Une icône de la musique « à l’ancienne »
Beyoncé est « à part », et cela se remarque aussi à ses longues périodes de silence. Ses rares interviews, publiées dans des magazines de mode comme Harper’s Bazaar* et Vogue*, sont espacées de près d’un an. Et si son compte Instagram est régulièrement enrichi de nouvelles publications, la chanteuse n’a plus tweeté depuis mai 2020, sans que cela n’affecte sa notoriété.

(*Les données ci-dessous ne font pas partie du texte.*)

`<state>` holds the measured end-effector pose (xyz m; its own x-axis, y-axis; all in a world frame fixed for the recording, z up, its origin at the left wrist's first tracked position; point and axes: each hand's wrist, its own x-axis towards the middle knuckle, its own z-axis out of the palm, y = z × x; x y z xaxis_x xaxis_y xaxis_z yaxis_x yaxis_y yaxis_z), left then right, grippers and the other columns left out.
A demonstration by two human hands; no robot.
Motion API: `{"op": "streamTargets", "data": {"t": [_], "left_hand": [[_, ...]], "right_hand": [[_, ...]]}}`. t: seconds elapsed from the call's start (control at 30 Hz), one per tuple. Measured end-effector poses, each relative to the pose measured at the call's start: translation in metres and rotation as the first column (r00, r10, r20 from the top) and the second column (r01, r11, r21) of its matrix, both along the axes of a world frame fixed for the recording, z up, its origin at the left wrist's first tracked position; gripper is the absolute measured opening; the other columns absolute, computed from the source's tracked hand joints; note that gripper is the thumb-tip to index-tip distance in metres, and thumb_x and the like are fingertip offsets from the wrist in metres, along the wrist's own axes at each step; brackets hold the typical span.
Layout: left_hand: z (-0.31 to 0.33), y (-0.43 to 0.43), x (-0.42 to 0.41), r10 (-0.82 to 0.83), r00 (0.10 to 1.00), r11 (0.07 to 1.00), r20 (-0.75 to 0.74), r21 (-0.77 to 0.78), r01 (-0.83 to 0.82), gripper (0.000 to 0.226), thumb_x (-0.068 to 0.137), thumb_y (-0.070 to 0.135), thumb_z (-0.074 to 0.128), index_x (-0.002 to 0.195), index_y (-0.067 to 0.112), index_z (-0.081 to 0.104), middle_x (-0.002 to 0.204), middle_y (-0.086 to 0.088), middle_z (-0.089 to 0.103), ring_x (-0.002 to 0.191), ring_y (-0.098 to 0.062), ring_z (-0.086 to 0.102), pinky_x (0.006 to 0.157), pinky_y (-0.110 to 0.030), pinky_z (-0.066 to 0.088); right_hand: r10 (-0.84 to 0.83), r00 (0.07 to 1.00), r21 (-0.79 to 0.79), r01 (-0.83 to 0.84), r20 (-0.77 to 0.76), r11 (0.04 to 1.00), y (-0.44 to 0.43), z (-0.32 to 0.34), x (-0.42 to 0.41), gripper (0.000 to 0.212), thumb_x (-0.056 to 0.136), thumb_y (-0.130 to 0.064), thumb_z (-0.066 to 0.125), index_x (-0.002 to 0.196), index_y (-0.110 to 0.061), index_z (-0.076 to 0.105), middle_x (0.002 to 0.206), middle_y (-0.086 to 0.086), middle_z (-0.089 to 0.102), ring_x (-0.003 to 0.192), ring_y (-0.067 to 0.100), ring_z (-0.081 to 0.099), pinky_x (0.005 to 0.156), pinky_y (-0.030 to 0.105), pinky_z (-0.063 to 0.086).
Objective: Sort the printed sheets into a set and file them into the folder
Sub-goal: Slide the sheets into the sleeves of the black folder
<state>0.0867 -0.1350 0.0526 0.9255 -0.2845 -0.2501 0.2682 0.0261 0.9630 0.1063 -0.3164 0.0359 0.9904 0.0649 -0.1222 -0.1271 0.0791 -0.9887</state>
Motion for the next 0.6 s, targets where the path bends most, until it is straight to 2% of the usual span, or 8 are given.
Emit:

https://www.instagram.com/p/CSZQ76Dr-iv/
Une publication partagée par Beyoncé (@beyonce)
Ces communications très rares (qui illustrent le besoin constant de la star de contrôler son image) contribuent, elles aussi, à créer l’engouement. « La majorité des stars s’expriment énormément, dans les médias et surtout sur les réseaux sociaux. Beyoncé, elle, utilise ses comptes pour faire la promotion de ses projets mais en révélant très peu d’éléments sur sa vie privée », note Keivan Djavadzadeh.
Pour le chercheur, c’est précisément ce caractère « inaccessible » qui permet à l’Américaine de « se poser en icône de la pop culture ». « C’est une forme de célébrité qu’on pensait dépassée, voire vouée à disparaître, explicite-t-il. Mais en refusant de se conformer à ces nouveaux modes de communication, Beyoncé montre qu’elle n’est pas comme les autres. »
De mystérieux coffrets pour doper les ventes
Avec Renaissance, Beyoncé s’efforce à nouveau d’être là où on ne l’attend pas tout à fait. La chanteuse est ainsi revenue à une stratégie de communication plus traditionnelle : un single, une interview, des annonces dans la presse. « Aujourd’hui, mettre en ligne un projet sans l’annoncer est beaucoup moins original qu’en 2013 : tout le monde le fait. En prenant le contre-pied de cette approche, Beyoncé arrive finalement à se différencier des autres artistes », estime Keivan Djavadzadeh.
« Elle est dans une forme d’entre-deux : les annonces restent cryptiques, ce qui crée un jeu avec les fans qui ne savent pas exactement à quoi s’attendre. »
à franceinfo
Cette petite dose de mystère fonctionne pour l’instant très bien. Un mois avant la sortie de Renaissance, quatre coffrets ont été mis en ligne sur le site de Beyoncé. Vendus 40 dollars, chacun contient une « boîte collector », un tee-shirt et… un CD. A l’époque du « tout numérique », la star de la pop revient à un format physique pourtant en train de péricliter. Vendredi 24 juin, les quatre coffrets étaient déjà en rupture de stock, alors qu’on ignore tout du design des tee-shirts qu’ils renferment.
Cette stratégie marketing n’est pas révolutionnaire : de nombreux autres artistes proposent leur musique en version CD premium et limitée, depuis le groupe de K-pop BTS jusqu’au rappeur français Orelsan. « Le public achète ces coffrets avant tout pour le tee-shirt. Mais pour les artistes, c’est souvent un moyen de booster les chiffres des ventes », selon Keivan Djavadzadeh. Cette stratégie permettra-t-elle à Beyoncé de battre de nouveaux records avec ce sixième album solo ? Réponse le 29 juillet. Avec sûrement, d’ici là, de nouvelles surprises pour faire patienter la « Beyhive ».
* Les liens marqués par des astérisques renvoient vers des contenus en anglais.